Building the walls: incentives and methods

Inning 
Inning was a land reclamation process in which riverside marshland was enclosed and drained. Starting from hard ground, typically farmers would build out into the marsh a pair of cross-walls, called counter walls. Then they would complete the gap by building a wall between the ends.  The strip of marshland was now enclosed, and could be drained. Such an enclosure was often called a hope, which occasionally survives in English placenames.

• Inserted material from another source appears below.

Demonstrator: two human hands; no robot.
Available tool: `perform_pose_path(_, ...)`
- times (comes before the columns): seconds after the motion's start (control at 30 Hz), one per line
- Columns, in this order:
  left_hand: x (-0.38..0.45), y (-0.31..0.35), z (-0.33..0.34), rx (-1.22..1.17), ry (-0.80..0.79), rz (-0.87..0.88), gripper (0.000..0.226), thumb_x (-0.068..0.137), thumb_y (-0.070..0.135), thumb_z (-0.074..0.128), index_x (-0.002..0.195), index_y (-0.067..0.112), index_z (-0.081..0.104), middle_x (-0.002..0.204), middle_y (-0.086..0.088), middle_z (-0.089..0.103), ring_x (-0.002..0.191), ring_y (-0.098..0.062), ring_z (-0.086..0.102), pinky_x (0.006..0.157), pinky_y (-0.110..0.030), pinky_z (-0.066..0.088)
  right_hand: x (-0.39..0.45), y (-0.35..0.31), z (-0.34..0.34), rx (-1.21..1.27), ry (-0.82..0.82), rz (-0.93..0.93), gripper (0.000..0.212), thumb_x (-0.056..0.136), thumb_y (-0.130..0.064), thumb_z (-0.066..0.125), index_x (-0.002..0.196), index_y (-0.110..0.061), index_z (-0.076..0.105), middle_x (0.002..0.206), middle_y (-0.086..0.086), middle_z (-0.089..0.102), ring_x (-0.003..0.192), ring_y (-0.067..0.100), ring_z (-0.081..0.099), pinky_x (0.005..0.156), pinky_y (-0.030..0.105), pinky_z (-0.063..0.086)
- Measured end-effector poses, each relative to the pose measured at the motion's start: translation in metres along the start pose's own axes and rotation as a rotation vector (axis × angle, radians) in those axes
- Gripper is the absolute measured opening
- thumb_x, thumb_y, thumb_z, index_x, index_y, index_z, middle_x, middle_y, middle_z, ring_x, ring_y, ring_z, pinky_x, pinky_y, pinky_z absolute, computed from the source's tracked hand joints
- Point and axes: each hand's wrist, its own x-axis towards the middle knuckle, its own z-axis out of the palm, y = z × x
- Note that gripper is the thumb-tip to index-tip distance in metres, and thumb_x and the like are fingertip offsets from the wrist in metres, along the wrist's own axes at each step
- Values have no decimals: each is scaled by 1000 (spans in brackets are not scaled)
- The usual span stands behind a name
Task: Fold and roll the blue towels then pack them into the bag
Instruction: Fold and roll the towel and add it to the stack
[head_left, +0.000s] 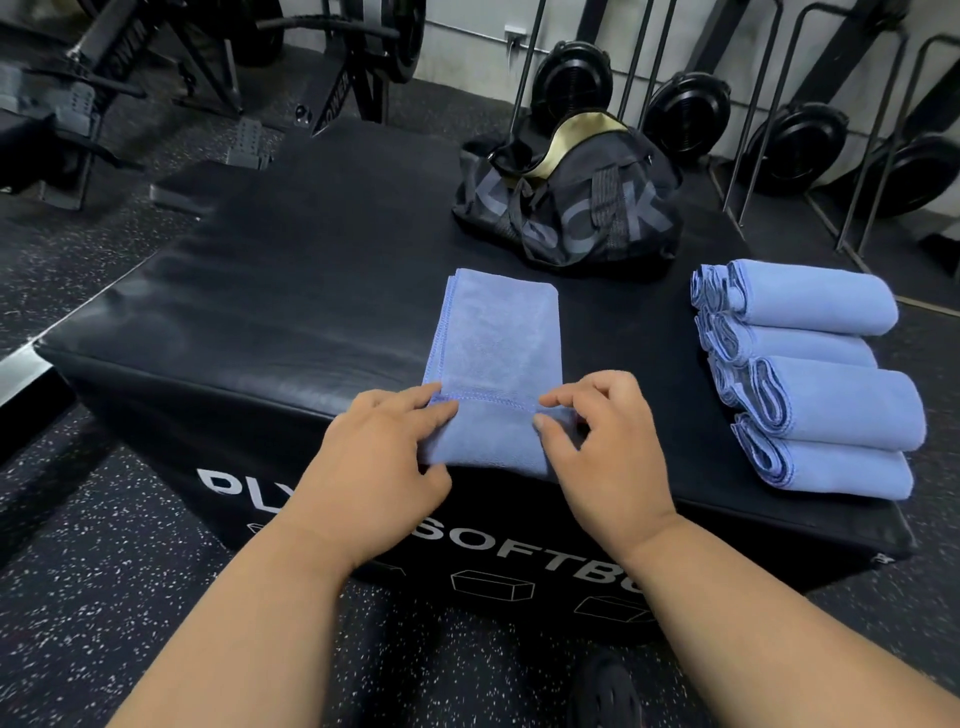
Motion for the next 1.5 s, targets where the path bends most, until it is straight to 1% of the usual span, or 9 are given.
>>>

Drained marshland was exceptionally fertile, and might be worth two or three times (or even six times) as much as ordinary farmland, since grain could be grown and shipped to London (population 80,000), one of Europe's largest cities.  However, as the land dried, the peaty soil shrank, lowering the surface well below high water mark, and making it all the more imperative to maintain the wall.

 Traditional Thames wall in Essex obtained by "inning" riverside marshland with (inset) a sluice for draining surface runoff water at low tide
 Mature farmland won by inning, Woolwich to Erith. This map shows another pattern of old, new and cross-walls, probably initiated by the monks of Lesnes Abbey. The old walls having served their purpose are now inland.  "The oldest and strongest wall was that on which Belvedere station stands; it may belong to the XIII century". From Flaxman Spurrell's classic 1885 paper "Early sites and embankments on the margins of the Thames Estuary". Today this land supports substantial towns.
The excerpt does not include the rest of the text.